▸ **ACTIVITY**:
Given the listing below, output exactly the line containing "Where can the white gripper" and every line after it through the end.
##########
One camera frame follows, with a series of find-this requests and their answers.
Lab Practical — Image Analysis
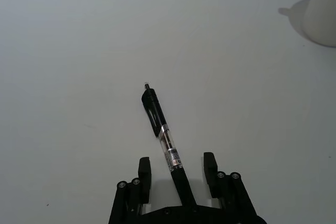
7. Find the black retractable pen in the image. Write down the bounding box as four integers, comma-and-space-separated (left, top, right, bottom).
141, 83, 196, 206

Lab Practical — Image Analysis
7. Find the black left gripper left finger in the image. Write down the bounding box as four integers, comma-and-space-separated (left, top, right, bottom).
108, 157, 152, 224

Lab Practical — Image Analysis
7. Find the cream vacuum bottle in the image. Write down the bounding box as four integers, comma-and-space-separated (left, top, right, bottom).
301, 0, 336, 48

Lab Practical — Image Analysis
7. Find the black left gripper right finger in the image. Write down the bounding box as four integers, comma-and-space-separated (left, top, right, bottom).
203, 152, 258, 216

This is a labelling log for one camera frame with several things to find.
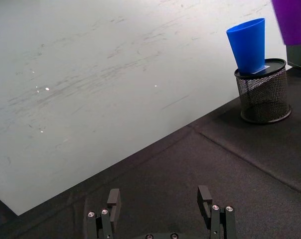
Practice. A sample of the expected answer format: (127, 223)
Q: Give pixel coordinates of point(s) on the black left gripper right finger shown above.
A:
(212, 214)

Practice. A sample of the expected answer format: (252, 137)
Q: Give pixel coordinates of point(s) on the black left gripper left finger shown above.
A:
(112, 211)

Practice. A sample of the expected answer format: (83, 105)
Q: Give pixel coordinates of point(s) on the black table cloth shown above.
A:
(190, 179)

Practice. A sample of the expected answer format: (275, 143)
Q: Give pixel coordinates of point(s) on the black mesh pen holder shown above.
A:
(263, 94)

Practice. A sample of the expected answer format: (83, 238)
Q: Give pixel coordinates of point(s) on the blue plastic cup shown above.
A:
(248, 49)

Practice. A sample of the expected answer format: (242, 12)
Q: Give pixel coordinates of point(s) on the purple plastic cup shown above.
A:
(293, 20)

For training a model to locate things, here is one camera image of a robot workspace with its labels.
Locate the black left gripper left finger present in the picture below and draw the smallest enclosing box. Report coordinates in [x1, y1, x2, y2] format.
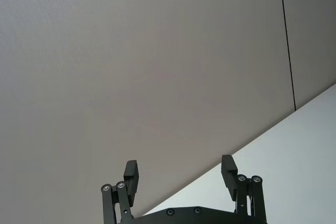
[100, 159, 140, 224]

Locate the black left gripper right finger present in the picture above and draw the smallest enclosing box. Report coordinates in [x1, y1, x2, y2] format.
[221, 154, 267, 224]

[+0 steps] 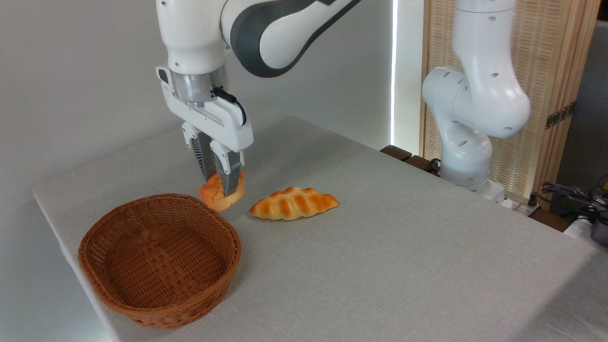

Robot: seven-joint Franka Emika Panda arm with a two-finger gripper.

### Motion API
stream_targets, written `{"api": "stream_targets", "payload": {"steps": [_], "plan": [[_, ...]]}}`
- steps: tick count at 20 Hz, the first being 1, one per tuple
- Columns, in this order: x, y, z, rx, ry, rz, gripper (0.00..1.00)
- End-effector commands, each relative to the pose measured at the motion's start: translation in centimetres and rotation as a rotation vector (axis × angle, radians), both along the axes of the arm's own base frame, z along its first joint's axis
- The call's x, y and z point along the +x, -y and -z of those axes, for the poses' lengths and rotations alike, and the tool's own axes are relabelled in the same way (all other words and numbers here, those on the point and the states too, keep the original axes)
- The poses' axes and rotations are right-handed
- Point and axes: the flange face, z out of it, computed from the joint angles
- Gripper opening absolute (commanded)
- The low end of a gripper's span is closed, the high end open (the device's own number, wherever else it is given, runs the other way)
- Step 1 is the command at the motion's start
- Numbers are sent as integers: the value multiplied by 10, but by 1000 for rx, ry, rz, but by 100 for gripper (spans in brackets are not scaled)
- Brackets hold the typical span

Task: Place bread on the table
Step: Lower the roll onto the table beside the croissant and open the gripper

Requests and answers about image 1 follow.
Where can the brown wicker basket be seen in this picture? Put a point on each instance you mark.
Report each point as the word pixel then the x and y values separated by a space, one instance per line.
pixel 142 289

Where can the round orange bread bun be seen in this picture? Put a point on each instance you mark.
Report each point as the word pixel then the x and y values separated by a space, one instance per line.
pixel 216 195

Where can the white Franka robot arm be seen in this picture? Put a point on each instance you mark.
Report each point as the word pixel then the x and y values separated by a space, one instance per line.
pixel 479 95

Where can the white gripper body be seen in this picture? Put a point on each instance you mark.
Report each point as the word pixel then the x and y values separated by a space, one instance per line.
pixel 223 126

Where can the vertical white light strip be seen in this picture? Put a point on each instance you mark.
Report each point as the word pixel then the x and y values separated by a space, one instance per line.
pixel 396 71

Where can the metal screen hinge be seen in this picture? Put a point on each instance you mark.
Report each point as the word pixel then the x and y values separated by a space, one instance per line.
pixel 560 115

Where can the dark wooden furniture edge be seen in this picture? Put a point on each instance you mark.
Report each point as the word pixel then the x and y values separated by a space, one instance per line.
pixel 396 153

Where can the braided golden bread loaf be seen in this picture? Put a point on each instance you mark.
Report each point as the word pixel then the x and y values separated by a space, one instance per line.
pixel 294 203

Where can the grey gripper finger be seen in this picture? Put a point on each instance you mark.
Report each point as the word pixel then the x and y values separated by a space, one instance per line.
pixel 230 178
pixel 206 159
##########
▸ **EXPECTED OUTPUT**:
Where can the white gripper body be seen in this picture? Put a point on each instance you mark.
Report each point as the word pixel then the x and y values separated by a space, one instance per line.
pixel 223 126

Where can the vertical white light strip be seen in this picture? Put a point on each instance you mark.
Report each point as the word pixel then the x and y values separated by a space, one instance per line.
pixel 396 71

Where can the metal screen hinge be seen in this picture? Put a point on each instance you mark.
Report each point as the word pixel then the x and y values separated by a space, one instance per line.
pixel 560 115

Where can the dark wooden furniture edge be seen in this picture? Put a point on each instance you mark.
Report each point as the word pixel then the x and y values separated by a space, one instance per line.
pixel 396 153

Where can the braided golden bread loaf be seen in this picture? Put a point on each instance you mark.
Report each point as the word pixel then the x and y values separated by a space, one instance per line.
pixel 294 203

Where can the grey gripper finger be seen in this picture? Put a point on each instance you mark.
Report each point as the word pixel then the x and y values separated by a space, one instance per line.
pixel 230 178
pixel 206 159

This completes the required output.